* **ABOUT THIS TASK**: Only the lines from the first line of the data through the line containing "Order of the" belong in the answer, transcribed exactly; pictures do not.

* **COLLECTED MATERIAL**:
*** Begin section ***

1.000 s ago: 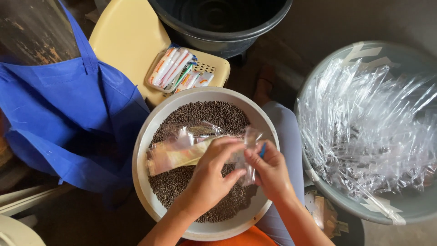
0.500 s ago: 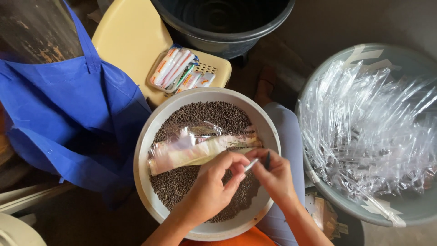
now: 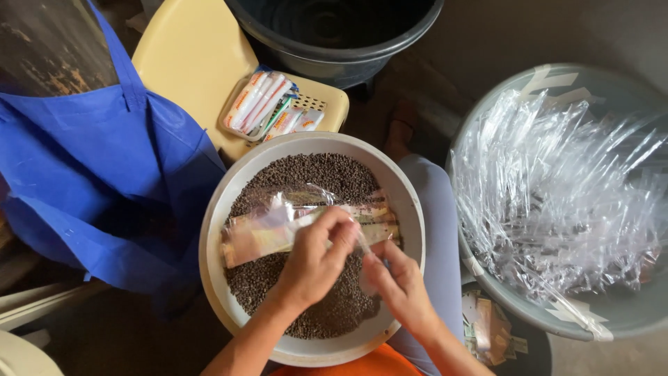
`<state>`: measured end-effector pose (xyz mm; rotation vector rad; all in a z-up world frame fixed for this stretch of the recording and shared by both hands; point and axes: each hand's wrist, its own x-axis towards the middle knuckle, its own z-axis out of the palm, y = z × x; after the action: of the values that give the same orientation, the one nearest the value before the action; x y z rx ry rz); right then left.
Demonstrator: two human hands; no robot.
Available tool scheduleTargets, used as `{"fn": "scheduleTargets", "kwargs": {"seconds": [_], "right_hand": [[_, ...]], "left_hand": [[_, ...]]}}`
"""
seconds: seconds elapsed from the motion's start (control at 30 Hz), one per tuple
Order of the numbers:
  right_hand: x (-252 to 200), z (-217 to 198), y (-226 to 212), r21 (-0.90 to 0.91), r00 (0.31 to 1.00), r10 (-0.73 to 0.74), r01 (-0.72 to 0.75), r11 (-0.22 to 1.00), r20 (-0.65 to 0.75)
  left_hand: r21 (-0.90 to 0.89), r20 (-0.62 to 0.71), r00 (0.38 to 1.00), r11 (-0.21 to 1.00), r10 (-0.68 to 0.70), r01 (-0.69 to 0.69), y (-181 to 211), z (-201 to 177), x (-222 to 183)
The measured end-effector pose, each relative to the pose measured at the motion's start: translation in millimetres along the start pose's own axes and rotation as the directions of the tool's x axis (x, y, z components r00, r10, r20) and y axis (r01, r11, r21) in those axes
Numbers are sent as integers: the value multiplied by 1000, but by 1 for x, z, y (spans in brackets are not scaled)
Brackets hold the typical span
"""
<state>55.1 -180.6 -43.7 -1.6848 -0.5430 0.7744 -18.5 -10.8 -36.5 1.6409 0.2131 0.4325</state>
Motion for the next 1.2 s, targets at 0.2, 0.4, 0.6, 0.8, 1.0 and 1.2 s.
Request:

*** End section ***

* **ANSWER SECTION**:
1.000 s ago: 
0.500 s ago: 
now: 
`<state>`: measured end-effector pose (xyz mm; rotation vector rad; all in a z-up world frame fixed for this stretch of the recording and shared by both hands; point and axes: each hand's wrist, its own x-axis towards the middle knuckle, its own z-axis out of the palm, y = z × x; after the action: of the values that give the same orientation, the one nearest the value before the action; x y z rx ry rz); right then left.
Demonstrator: two human hands; no robot.
Available tool scheduleTargets, used as `{"fn": "scheduleTargets", "kwargs": {"seconds": [_], "right_hand": [[_, ...]], "left_hand": [[_, ...]]}}`
"""
seconds: seconds elapsed from the motion's start (control at 30 Hz), one per tuple
Order of the numbers:

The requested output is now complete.